WORK ORDER
Lines that contain "trace" are to be copied from the material, every one of them.

===== SOURCE MATERIAL =====

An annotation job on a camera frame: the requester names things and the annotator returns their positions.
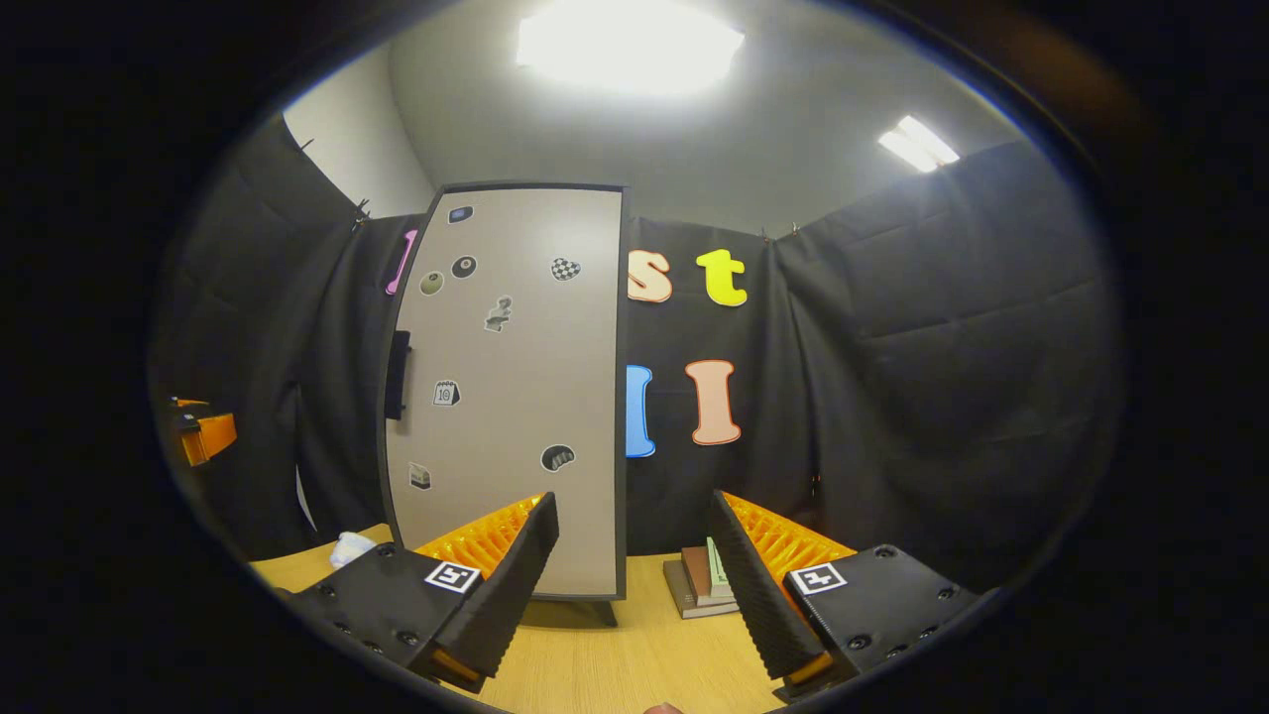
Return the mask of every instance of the ceiling light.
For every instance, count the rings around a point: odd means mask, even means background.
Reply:
[[[907,161],[909,164],[916,166],[917,169],[929,172],[939,167],[938,161],[933,156],[926,153],[920,146],[916,145],[911,138],[901,133],[887,131],[881,134],[877,140],[882,146],[893,151],[900,159]]]
[[[674,94],[722,79],[744,38],[664,0],[563,0],[520,22],[515,61],[589,86]]]
[[[895,131],[887,131],[877,141],[925,172],[961,157],[929,127],[912,117],[900,119]]]

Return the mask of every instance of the wooden table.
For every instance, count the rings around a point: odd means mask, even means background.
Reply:
[[[362,531],[392,540],[386,525]],[[298,592],[329,576],[334,544],[253,563],[272,586]],[[661,573],[674,555],[626,562],[617,626],[588,607],[529,602],[497,677],[473,696],[518,714],[642,714],[669,701],[685,714],[749,714],[780,706],[739,613],[681,620]]]

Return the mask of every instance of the black handle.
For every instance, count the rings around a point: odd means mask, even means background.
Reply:
[[[392,332],[392,346],[388,349],[388,382],[383,388],[383,417],[401,420],[405,412],[405,355],[410,351],[410,332]]]

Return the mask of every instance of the book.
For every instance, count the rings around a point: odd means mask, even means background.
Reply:
[[[692,595],[697,599],[697,605],[722,605],[736,601],[731,594],[713,594],[709,578],[709,552],[704,545],[683,549],[683,568],[688,572],[688,585],[692,586]]]
[[[706,550],[709,552],[709,597],[733,597],[731,582],[727,581],[727,573],[722,569],[718,548],[714,547],[713,539],[709,536],[706,536]]]
[[[697,605],[695,597],[692,595],[692,586],[688,585],[688,571],[684,568],[683,561],[666,561],[661,564],[661,571],[665,573],[665,583],[670,586],[670,597],[674,599],[674,606],[679,610],[679,616],[684,620],[740,610],[740,605],[736,605],[735,600],[721,605]]]

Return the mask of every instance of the decorative letter cutout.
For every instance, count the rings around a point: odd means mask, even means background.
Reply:
[[[631,250],[629,265],[626,268],[626,293],[631,299],[645,302],[665,302],[674,292],[670,278],[665,275],[670,261],[660,252]]]
[[[626,365],[626,458],[642,459],[656,453],[656,445],[647,439],[647,408],[643,394],[652,382],[652,370],[638,365]]]
[[[732,273],[744,273],[745,264],[732,260],[731,252],[720,247],[697,257],[697,264],[706,269],[706,292],[709,299],[727,307],[737,307],[745,303],[744,289],[736,289],[731,283]]]
[[[692,441],[714,446],[740,439],[740,427],[731,421],[731,397],[727,394],[727,377],[736,368],[726,360],[702,360],[683,372],[697,383],[697,407],[700,411],[700,426],[692,432]]]

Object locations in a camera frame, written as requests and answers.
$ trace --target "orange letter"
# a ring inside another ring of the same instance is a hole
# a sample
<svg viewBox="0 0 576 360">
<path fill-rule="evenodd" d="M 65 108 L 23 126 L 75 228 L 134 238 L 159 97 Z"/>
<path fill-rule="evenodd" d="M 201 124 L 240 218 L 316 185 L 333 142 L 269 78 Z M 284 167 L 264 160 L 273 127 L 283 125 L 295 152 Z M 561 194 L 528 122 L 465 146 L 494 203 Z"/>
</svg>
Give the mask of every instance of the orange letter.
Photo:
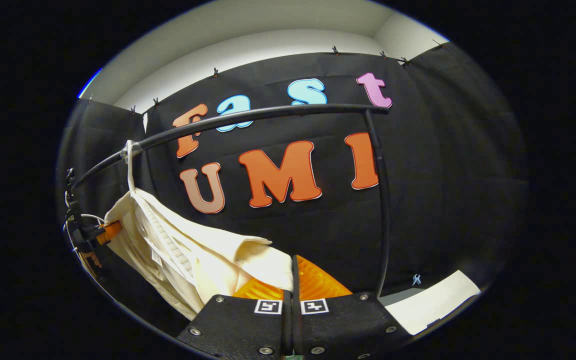
<svg viewBox="0 0 576 360">
<path fill-rule="evenodd" d="M 190 124 L 190 118 L 192 118 L 193 123 L 196 123 L 201 120 L 199 116 L 205 116 L 207 112 L 208 107 L 204 104 L 199 104 L 190 109 L 185 114 L 174 119 L 174 121 L 172 121 L 172 126 L 178 128 L 183 125 L 188 125 Z M 176 141 L 179 143 L 179 148 L 176 151 L 176 157 L 180 159 L 195 151 L 199 146 L 199 141 L 194 140 L 192 135 L 179 137 L 179 139 Z"/>
<path fill-rule="evenodd" d="M 368 132 L 348 135 L 343 142 L 352 149 L 352 159 L 354 160 L 352 188 L 360 191 L 377 185 L 379 178 L 377 178 L 377 171 L 375 171 L 375 157 Z"/>
<path fill-rule="evenodd" d="M 310 141 L 296 141 L 286 147 L 281 168 L 268 158 L 262 150 L 252 150 L 239 155 L 239 162 L 246 167 L 252 190 L 250 206 L 269 207 L 273 199 L 267 196 L 264 185 L 270 193 L 283 203 L 288 194 L 288 185 L 292 180 L 293 201 L 313 200 L 322 196 L 317 187 L 311 164 L 311 152 L 315 145 Z"/>
<path fill-rule="evenodd" d="M 185 185 L 185 191 L 188 193 L 188 199 L 192 206 L 199 212 L 204 214 L 217 214 L 224 209 L 226 199 L 224 199 L 224 191 L 222 184 L 219 182 L 219 175 L 217 172 L 221 169 L 219 162 L 211 162 L 201 167 L 201 172 L 208 177 L 210 189 L 212 191 L 212 201 L 207 202 L 202 198 L 199 193 L 199 185 L 197 185 L 197 170 L 189 168 L 188 170 L 181 171 L 179 178 Z"/>
</svg>

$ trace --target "ceiling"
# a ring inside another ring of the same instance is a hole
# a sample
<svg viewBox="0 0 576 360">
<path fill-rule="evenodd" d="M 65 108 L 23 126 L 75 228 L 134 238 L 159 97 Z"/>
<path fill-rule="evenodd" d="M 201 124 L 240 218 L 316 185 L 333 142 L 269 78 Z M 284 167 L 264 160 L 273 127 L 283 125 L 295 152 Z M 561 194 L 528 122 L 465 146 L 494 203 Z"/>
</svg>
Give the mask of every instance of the ceiling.
<svg viewBox="0 0 576 360">
<path fill-rule="evenodd" d="M 84 96 L 95 92 L 96 101 L 114 104 L 166 64 L 243 35 L 316 29 L 374 37 L 393 14 L 393 9 L 369 0 L 215 0 L 137 39 L 104 66 Z"/>
</svg>

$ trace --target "black metal frame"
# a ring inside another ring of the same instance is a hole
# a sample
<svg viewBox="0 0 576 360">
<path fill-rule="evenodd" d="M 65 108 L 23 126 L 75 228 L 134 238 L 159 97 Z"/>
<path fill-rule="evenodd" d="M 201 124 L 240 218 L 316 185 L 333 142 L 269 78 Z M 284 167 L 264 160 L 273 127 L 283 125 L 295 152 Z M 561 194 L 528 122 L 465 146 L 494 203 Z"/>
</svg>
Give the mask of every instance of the black metal frame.
<svg viewBox="0 0 576 360">
<path fill-rule="evenodd" d="M 375 161 L 375 171 L 377 172 L 377 178 L 379 181 L 379 197 L 381 202 L 381 262 L 379 264 L 379 278 L 377 284 L 375 285 L 375 294 L 377 297 L 381 296 L 382 288 L 384 287 L 384 281 L 386 280 L 386 272 L 388 268 L 388 257 L 390 248 L 390 233 L 391 233 L 391 198 L 390 189 L 388 182 L 388 175 L 386 172 L 386 161 L 384 160 L 384 151 L 382 150 L 381 142 L 379 136 L 377 135 L 377 130 L 375 130 L 375 125 L 373 123 L 373 114 L 388 114 L 389 109 L 386 107 L 378 107 L 372 105 L 359 105 L 359 104 L 307 104 L 307 105 L 285 105 L 277 107 L 264 107 L 261 109 L 254 109 L 249 111 L 235 112 L 232 114 L 226 114 L 223 116 L 215 116 L 212 118 L 207 118 L 201 121 L 188 123 L 174 129 L 166 130 L 160 132 L 151 137 L 147 137 L 142 141 L 135 141 L 131 144 L 133 155 L 138 155 L 150 148 L 164 144 L 169 141 L 173 141 L 188 135 L 192 135 L 198 132 L 204 132 L 206 130 L 212 130 L 222 126 L 233 125 L 237 123 L 244 123 L 246 121 L 259 121 L 263 119 L 270 119 L 275 117 L 286 117 L 286 116 L 306 116 L 313 114 L 342 114 L 342 113 L 354 113 L 362 114 L 363 120 L 368 129 L 368 136 L 370 137 L 370 143 L 372 144 L 372 152 Z M 76 182 L 69 182 L 68 189 L 66 191 L 66 198 L 73 198 L 73 189 L 80 186 L 87 179 L 100 173 L 104 169 L 120 162 L 125 159 L 128 155 L 128 148 L 123 148 L 122 150 L 110 155 L 106 159 L 102 160 L 95 166 L 93 166 L 89 171 L 87 171 L 79 180 Z M 69 172 L 68 176 L 72 177 L 73 173 Z M 90 276 L 90 279 L 98 284 L 94 278 Z M 144 321 L 137 314 L 132 312 L 132 310 L 126 308 L 123 304 L 113 299 L 107 292 L 102 291 L 105 296 L 108 296 L 117 306 L 119 306 L 124 312 L 129 316 L 136 319 L 139 323 L 146 326 L 150 330 L 153 330 L 158 335 L 166 338 L 167 340 L 174 342 L 174 344 L 181 345 L 183 348 L 187 348 L 194 353 L 201 353 L 202 356 L 208 356 L 212 359 L 218 359 L 210 354 L 203 353 L 198 349 L 189 346 L 167 333 L 159 330 L 152 324 Z"/>
</svg>

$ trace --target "black curved rod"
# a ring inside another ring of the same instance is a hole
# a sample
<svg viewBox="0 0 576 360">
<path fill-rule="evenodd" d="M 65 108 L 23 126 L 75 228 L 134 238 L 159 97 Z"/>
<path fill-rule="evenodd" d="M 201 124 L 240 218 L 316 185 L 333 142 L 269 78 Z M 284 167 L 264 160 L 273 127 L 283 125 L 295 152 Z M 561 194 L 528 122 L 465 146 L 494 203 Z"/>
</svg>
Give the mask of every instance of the black curved rod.
<svg viewBox="0 0 576 360">
<path fill-rule="evenodd" d="M 132 144 L 133 154 L 137 155 L 150 148 L 164 144 L 175 139 L 186 137 L 188 135 L 205 132 L 222 126 L 233 125 L 237 123 L 244 123 L 246 121 L 257 121 L 262 119 L 271 119 L 275 117 L 285 116 L 305 116 L 312 114 L 338 114 L 338 113 L 357 113 L 362 114 L 366 127 L 368 128 L 368 135 L 370 136 L 370 143 L 372 144 L 372 153 L 375 161 L 375 170 L 379 180 L 379 196 L 381 204 L 381 261 L 379 264 L 379 278 L 375 286 L 375 294 L 377 297 L 381 296 L 386 280 L 386 272 L 388 269 L 388 257 L 390 248 L 390 234 L 391 234 L 391 197 L 388 183 L 388 174 L 386 173 L 386 161 L 384 160 L 384 152 L 377 136 L 377 130 L 373 124 L 373 114 L 388 114 L 390 110 L 386 107 L 358 105 L 358 104 L 309 104 L 309 105 L 285 105 L 276 107 L 263 107 L 261 109 L 254 109 L 249 111 L 235 112 L 233 114 L 226 114 L 223 116 L 215 116 L 205 120 L 188 123 L 186 125 L 176 127 L 174 129 L 165 130 L 151 137 L 147 137 L 142 141 L 136 141 Z M 126 157 L 127 149 L 124 148 L 113 155 L 105 158 L 89 171 L 87 171 L 75 184 L 72 189 L 80 186 L 85 180 L 91 176 L 100 173 L 104 169 L 112 166 Z"/>
</svg>

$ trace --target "cream garment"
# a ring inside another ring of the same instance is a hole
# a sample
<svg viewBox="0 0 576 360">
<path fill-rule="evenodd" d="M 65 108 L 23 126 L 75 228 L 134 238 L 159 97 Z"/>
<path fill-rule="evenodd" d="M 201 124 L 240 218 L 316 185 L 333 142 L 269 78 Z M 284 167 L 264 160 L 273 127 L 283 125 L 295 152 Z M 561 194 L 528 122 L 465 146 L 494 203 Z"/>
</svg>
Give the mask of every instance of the cream garment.
<svg viewBox="0 0 576 360">
<path fill-rule="evenodd" d="M 134 186 L 128 146 L 127 192 L 105 215 L 122 230 L 108 247 L 192 320 L 215 294 L 231 296 L 251 276 L 293 291 L 292 259 L 262 237 L 200 225 Z"/>
</svg>

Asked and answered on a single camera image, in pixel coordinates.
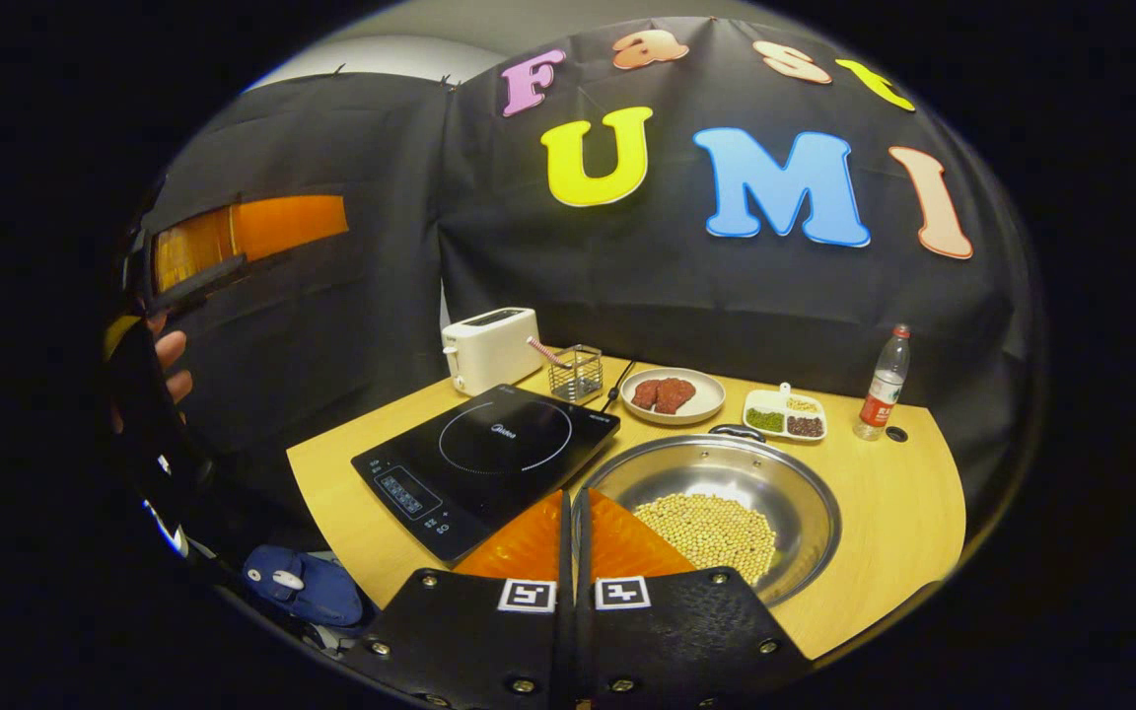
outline black induction cooktop
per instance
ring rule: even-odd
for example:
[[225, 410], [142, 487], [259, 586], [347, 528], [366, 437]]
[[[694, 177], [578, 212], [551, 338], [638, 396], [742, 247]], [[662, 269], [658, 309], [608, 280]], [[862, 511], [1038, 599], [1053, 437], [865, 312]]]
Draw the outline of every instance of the black induction cooktop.
[[500, 384], [352, 463], [392, 516], [450, 563], [563, 485], [619, 423]]

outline orange light
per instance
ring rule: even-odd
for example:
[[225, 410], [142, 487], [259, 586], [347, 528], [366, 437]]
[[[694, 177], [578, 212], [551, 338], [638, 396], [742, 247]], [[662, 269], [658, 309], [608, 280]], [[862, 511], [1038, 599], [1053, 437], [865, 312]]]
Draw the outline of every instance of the orange light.
[[204, 212], [154, 237], [157, 293], [239, 254], [257, 261], [346, 231], [339, 194], [259, 199]]
[[179, 222], [157, 235], [154, 275], [157, 293], [239, 254], [231, 229], [231, 208], [223, 207]]

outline wooden table
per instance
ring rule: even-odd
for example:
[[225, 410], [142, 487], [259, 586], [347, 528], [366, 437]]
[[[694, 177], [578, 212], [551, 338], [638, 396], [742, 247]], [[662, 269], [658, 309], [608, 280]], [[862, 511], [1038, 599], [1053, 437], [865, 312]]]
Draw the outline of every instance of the wooden table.
[[[626, 360], [603, 359], [603, 382], [612, 386]], [[632, 373], [657, 367], [635, 364]], [[718, 377], [726, 403], [707, 421], [666, 427], [634, 417], [619, 401], [609, 414], [621, 418], [611, 444], [574, 477], [571, 491], [615, 453], [680, 433], [707, 432], [740, 423], [744, 396], [777, 390], [779, 383]], [[523, 378], [521, 390], [550, 394], [545, 369]], [[817, 658], [878, 621], [920, 586], [942, 579], [961, 553], [967, 511], [959, 470], [937, 423], [924, 408], [899, 406], [889, 424], [910, 437], [867, 442], [853, 436], [861, 400], [793, 390], [815, 396], [826, 410], [828, 431], [819, 442], [774, 437], [770, 444], [812, 468], [833, 491], [843, 517], [840, 548], [817, 579], [772, 615], [808, 658]], [[353, 470], [357, 453], [399, 435], [466, 399], [448, 378], [362, 415], [287, 450], [296, 484], [335, 557], [379, 607], [387, 605], [407, 576], [420, 567], [444, 569], [389, 512]], [[602, 400], [587, 406], [599, 408]]]

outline yellow letter u
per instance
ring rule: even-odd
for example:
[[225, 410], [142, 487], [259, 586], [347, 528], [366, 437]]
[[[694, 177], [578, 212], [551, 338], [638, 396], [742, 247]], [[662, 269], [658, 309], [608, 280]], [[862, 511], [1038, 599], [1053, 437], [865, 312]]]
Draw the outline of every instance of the yellow letter u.
[[601, 178], [586, 175], [582, 156], [582, 136], [590, 131], [590, 122], [573, 122], [542, 134], [550, 194], [565, 206], [590, 207], [617, 202], [637, 190], [646, 178], [643, 124], [650, 117], [646, 107], [621, 108], [603, 117], [603, 125], [617, 132], [617, 169]]

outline stainless steel pot
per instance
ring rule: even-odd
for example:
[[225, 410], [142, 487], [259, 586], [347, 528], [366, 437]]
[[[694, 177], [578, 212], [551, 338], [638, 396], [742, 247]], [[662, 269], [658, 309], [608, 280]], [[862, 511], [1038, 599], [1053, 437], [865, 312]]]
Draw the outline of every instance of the stainless steel pot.
[[[725, 424], [702, 435], [635, 445], [599, 467], [582, 493], [585, 488], [599, 490], [630, 512], [658, 498], [684, 493], [737, 500], [763, 513], [777, 534], [779, 553], [752, 588], [768, 608], [801, 592], [825, 570], [840, 544], [840, 507], [826, 483], [794, 456], [766, 445], [766, 436], [749, 427]], [[585, 499], [577, 495], [573, 503], [578, 550]]]

=====

REPLY TO THE EXERCISE
$ trace --target "orange letter"
$ trace --target "ceiling"
$ trace --target "black metal frame"
$ trace --target "black curved rod"
$ trace --target "cream garment"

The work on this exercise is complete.